* Goal of the exercise: Quote every line from the top of the listing down to and including the line that contains "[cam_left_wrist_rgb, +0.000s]".

* The data:
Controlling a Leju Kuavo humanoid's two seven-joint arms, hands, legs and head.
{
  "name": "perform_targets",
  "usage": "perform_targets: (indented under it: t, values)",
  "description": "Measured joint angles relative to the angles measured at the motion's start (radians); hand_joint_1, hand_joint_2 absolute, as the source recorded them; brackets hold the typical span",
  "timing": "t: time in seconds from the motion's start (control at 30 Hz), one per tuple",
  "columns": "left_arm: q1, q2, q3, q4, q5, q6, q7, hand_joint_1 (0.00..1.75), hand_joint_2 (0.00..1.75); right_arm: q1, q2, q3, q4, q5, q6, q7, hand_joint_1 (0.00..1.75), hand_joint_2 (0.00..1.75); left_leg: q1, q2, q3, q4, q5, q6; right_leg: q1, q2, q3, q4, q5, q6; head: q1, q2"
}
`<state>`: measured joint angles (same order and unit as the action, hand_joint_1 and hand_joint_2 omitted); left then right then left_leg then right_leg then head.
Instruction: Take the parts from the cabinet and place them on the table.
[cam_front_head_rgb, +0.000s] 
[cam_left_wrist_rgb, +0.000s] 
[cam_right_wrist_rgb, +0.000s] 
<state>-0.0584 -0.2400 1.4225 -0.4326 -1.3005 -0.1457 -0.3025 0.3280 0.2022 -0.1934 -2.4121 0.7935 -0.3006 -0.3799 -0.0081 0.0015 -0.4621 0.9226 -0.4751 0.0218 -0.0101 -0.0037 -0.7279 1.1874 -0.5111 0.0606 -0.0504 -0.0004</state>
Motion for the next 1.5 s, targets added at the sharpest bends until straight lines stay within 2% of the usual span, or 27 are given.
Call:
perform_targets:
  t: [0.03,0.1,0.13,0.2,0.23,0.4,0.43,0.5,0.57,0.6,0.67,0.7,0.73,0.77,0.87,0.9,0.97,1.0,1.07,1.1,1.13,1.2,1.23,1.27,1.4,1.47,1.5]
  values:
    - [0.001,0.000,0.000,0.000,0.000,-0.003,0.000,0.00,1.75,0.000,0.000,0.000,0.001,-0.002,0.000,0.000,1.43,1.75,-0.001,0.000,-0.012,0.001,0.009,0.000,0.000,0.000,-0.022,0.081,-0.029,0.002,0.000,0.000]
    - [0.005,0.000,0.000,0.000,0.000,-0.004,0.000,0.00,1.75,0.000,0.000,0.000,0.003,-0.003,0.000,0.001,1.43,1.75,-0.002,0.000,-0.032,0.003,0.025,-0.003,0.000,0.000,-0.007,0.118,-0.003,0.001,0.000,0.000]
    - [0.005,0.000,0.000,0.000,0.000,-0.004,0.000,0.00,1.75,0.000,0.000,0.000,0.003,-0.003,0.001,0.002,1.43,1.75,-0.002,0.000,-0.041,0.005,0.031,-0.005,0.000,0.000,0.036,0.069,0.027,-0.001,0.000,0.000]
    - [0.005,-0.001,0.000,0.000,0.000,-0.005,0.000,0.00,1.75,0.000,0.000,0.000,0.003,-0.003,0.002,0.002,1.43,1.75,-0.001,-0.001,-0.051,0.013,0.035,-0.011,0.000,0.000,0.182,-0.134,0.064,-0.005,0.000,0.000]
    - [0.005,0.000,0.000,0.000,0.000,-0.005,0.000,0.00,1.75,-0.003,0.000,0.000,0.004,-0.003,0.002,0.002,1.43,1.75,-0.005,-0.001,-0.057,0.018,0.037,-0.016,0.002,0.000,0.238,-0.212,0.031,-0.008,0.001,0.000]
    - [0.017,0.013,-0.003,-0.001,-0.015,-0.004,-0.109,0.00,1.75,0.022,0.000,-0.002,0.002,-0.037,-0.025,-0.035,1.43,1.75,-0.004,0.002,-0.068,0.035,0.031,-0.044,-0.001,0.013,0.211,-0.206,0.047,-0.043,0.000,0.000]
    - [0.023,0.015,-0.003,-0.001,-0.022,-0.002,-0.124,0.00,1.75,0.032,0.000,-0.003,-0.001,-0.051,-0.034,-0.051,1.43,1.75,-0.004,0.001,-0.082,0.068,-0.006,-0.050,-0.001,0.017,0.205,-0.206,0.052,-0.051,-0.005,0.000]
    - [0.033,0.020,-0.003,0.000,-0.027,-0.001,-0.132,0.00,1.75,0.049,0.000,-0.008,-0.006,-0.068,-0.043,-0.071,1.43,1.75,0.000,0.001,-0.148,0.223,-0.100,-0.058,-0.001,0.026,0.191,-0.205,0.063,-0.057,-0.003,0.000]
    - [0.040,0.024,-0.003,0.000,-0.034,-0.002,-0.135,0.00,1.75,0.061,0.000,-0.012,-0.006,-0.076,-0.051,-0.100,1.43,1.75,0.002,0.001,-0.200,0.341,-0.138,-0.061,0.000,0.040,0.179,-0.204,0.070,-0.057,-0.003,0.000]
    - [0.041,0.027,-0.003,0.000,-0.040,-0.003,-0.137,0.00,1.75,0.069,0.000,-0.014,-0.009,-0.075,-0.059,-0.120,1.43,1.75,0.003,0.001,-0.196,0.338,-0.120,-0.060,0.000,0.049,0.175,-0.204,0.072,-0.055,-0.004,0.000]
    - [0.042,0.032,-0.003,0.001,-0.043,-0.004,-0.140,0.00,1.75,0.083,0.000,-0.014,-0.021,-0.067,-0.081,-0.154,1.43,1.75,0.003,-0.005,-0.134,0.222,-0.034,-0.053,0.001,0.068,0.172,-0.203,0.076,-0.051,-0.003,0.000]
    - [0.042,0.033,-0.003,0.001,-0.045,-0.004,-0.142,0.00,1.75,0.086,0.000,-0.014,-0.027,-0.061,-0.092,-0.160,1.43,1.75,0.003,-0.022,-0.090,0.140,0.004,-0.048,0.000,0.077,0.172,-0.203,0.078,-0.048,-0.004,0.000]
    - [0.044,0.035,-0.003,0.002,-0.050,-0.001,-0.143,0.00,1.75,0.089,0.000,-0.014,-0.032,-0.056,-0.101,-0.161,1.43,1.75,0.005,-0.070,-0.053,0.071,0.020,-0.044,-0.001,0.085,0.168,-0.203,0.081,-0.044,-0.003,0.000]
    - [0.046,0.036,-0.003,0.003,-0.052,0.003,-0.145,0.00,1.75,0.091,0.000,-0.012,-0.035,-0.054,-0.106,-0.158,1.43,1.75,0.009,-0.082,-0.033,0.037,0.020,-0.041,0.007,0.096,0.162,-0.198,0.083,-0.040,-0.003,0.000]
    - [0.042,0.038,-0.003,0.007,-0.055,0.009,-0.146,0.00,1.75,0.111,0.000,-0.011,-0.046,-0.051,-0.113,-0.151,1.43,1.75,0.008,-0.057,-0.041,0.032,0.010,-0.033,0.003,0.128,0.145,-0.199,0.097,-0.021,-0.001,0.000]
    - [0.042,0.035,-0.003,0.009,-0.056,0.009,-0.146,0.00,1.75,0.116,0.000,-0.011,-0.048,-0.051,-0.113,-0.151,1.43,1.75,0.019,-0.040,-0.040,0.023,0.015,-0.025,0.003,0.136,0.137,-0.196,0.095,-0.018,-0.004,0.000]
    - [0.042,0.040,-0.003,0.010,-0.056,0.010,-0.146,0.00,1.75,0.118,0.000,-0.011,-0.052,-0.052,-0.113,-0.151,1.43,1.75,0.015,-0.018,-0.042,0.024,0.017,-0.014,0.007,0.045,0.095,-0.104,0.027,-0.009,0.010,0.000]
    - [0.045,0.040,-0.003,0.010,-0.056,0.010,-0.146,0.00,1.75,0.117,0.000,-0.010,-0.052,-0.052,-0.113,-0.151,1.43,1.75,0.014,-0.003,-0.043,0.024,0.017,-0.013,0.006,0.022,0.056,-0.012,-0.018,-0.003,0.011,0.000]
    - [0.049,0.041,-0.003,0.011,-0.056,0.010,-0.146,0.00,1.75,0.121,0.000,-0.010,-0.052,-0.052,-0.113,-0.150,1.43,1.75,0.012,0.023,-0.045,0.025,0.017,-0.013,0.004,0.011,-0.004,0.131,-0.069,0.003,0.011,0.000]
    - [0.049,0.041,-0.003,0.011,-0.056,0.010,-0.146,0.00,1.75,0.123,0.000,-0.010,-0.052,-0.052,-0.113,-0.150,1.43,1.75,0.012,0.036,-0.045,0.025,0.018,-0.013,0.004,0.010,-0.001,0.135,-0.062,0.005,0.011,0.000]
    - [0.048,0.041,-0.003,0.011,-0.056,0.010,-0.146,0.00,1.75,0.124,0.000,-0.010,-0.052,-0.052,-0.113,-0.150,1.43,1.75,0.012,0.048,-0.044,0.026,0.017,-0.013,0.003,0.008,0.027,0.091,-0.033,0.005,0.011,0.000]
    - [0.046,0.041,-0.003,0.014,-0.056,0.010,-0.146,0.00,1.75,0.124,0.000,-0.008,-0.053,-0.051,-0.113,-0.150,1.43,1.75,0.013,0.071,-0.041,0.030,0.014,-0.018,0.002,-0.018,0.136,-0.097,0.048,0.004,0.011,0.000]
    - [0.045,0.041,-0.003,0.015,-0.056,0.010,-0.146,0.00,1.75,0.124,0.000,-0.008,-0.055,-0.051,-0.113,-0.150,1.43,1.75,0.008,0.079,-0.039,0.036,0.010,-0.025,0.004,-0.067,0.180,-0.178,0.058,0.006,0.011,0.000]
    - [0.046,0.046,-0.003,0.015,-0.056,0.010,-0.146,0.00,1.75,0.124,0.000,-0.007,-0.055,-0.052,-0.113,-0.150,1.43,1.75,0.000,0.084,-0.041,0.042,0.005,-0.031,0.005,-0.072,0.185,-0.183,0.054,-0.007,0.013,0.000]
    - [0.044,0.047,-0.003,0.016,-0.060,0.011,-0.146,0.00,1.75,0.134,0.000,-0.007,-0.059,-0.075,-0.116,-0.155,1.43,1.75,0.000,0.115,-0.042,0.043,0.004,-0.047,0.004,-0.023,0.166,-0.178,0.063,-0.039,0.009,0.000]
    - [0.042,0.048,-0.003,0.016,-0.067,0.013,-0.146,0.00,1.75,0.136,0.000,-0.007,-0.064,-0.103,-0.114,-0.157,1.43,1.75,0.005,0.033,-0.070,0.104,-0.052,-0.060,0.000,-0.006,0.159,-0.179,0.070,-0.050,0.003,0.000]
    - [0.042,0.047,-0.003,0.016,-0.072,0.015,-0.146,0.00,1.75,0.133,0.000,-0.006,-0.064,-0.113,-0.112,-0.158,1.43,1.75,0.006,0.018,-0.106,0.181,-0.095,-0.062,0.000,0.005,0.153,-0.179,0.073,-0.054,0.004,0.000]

* Output of the task:
Controlling a Leju Kuavo humanoid's two seven-joint arms, hands, legs and head.
{
  "name": "perform_targets",
  "usage": "perform_targets: (indented under it: t, values)",
  "description": "Measured joint angles relative to the angles measured at the motion's start (radians); hand_joint_1, hand_joint_2 absolute, as the source recorded them; brackets hold the typical span",
  "timing": "t: time in seconds from the motion's start (control at 30 Hz), one per tuple",
  "columns": "left_arm: q1, q2, q3, q4, q5, q6, q7, hand_joint_1 (0.00..1.75), hand_joint_2 (0.00..1.75); right_arm: q1, q2, q3, q4, q5, q6, q7, hand_joint_1 (0.00..1.75), hand_joint_2 (0.00..1.75); left_leg: q1, q2, q3, q4, q5, q6; right_leg: q1, q2, q3, q4, q5, q6; head: q1, q2"
}
`<state>`: measured joint angles (same order and unit as the action, hand_joint_1 and hand_joint_2 omitted); left then right then left_leg then right_leg then head.
Instruction: Take the parts from the cabinet and place them on the table.
[cam_front_head_rgb, +0.000s] 
[cam_left_wrist_rgb, +0.000s] 

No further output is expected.